All this is putting additional pressure on the world's economy as Trump likely weighs how to respond.
“By God’s help and power, the bright future of the Persian Gulf region will be a future without America, one serving the progress, comfort and prosperity of its people,” Khamenei said. He reportedly was wounded in the Feb. 28 attack that killed his father, the 86-year-old Supreme Leader Ayatollah Ali Khamenei.
“We and our neighbors across the waters of the Persian Gulf and the (Gulf) of Oman share a common destiny. Foreigners who come from thousands of kilometers away to act with greed and malice there have no place in it — except at the bottom of its waters.”
With a fragile ceasefire in place, the U.S. and Iran are locked in a standoff over the strait. The U.S blockade is designed to prevent Iran from selling its oil, depriving it of crucial revenue while also potentially creating a situation where Tehran has to shut off production because it has nowhere to store oil.

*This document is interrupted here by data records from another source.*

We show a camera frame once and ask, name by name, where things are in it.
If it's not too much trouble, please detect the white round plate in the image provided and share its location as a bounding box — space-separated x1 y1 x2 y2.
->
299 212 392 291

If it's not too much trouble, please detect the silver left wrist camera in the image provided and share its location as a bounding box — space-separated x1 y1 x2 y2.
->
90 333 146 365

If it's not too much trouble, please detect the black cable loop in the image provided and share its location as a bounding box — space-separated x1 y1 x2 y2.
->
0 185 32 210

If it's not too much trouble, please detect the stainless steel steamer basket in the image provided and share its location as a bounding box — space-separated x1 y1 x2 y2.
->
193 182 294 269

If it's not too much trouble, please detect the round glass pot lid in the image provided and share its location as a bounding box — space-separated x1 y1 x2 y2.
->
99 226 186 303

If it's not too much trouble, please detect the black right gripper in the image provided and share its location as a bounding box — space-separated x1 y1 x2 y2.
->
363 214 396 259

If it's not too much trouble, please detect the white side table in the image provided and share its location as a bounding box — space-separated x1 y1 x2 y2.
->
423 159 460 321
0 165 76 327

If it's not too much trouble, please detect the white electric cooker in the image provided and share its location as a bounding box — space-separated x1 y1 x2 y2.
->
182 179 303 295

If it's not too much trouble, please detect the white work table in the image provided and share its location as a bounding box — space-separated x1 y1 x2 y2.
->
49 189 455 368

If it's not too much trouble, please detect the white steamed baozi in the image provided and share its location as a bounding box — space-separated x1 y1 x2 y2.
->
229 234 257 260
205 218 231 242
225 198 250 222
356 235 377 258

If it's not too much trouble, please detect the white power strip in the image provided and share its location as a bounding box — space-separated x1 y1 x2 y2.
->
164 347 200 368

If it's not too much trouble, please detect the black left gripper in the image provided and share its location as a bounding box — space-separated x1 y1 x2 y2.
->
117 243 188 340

The strait’s closure, meanwhile, has put pressure on Trump, as oil and gasoline prices have skyrocketed ahead of crucial midterm elections, and it has pressured his Gulf allies, which use the waterway to export their oil and gas.
A recent Iranian proposal would push negotiations on the country’s nuclear program to a later date. Trump said one of the major reasons he went to war was to deny Iran the ability to develop nuclear weapons. Iran long has maintained its program is peaceful, though it enriched uranium at near-weapons-grade levels of 60%.

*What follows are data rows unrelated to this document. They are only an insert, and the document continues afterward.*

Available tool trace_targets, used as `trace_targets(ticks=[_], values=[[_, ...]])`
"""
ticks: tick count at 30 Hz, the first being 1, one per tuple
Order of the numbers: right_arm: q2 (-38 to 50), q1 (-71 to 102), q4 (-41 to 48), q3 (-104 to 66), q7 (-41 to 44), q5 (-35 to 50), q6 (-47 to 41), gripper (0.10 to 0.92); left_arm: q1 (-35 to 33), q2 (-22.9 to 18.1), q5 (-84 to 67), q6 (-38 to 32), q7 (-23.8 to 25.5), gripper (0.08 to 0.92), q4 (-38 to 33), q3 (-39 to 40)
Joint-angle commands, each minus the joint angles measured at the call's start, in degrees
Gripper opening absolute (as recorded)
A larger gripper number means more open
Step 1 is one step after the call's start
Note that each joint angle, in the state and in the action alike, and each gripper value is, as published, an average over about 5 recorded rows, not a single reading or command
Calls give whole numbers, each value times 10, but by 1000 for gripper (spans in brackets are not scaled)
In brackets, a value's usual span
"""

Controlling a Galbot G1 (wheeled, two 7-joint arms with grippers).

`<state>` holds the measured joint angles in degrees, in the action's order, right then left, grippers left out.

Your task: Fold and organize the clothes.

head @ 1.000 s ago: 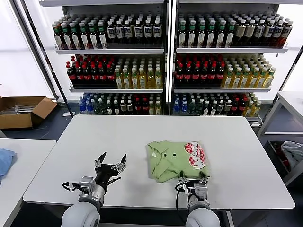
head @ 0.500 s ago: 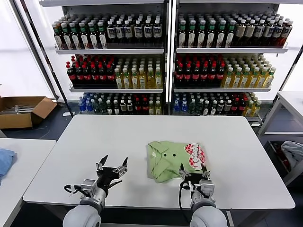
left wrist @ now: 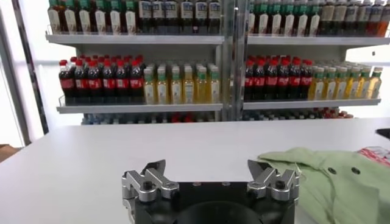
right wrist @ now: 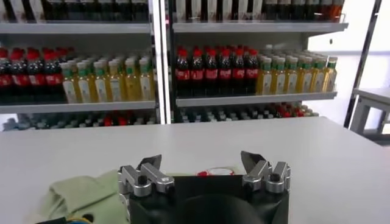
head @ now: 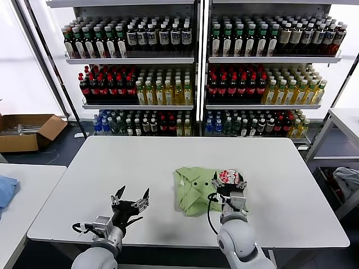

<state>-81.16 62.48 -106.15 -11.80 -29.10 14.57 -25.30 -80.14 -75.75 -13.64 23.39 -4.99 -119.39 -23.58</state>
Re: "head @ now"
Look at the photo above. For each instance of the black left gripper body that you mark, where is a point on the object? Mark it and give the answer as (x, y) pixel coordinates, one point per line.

Speaking to mark Persian Gulf Day in Iran, Khamenei's remarks signaled that nuclear issues and Iran's ballistic missile program wouldn't be traded away.
“Ninety million proud and honorable Iranians inside and outside the country regard all of Iran’s identity-based, spiritual, human, scientific, industrial and technological capacities — from nanotechnology and biotechnology to nuclear and missile capabilities — as national assets, and will protect them just as they protect the country’s waters, land and airspace,” Khamenei said.
He referred to America as the “Great Satan,” a long hurled insult by Iranian leaders toward the U.S. since the 1979 Islamic Revolution.
In his remarks, Khamenei seemed to signal Iran would maintain its control over the waterway, which sits in the territorial waters of Iran and Oman. Iran had been charging some ships reportedly $2 million apiece to travel through the strait.
He said that Iran's control of the Strait of Hormuz will make the Gulf more secure, and that Tehran's “legal rules and new management” of the strait will benefit all the region’s nations.
However, the world considered the strait an international waterway, open to all without paying tolls. Gulf Arab nations, chief among them the United Arab Emirates, have decried Iran's control of the strait as akin to piracy.
Associated Press writer Amir Vahdat in Tehran, Iran, contributed to this report.
A woman holds up pictures of the Iranian Supreme Leader Ayatollah Mojtaba Khamenei, left, and his father, the slain Ayatollah Ali Khamenei in a state-organised rally celebrating the birthday of Imam Reza, the 8th Shiite Muslims' Imam, and supporting the supreme leader, in Tehran, Iran, Wednesday, April 29, 2026. (AP Photo/Vahid Salemi)
A woman carries an Iranian flag and a poster of the late Supreme Leader Ayatollah Ali Khamenei during a state-organised rally in Tehran, Iran, Wednesday, April 29, 2026, celebrating the birthday of Imam Reza, the 8th Shiite Muslims' Imam, and supporting Supreme Leader Ayatollah Mojtaba Khamenei. (AP Photo/Vahid Salemi)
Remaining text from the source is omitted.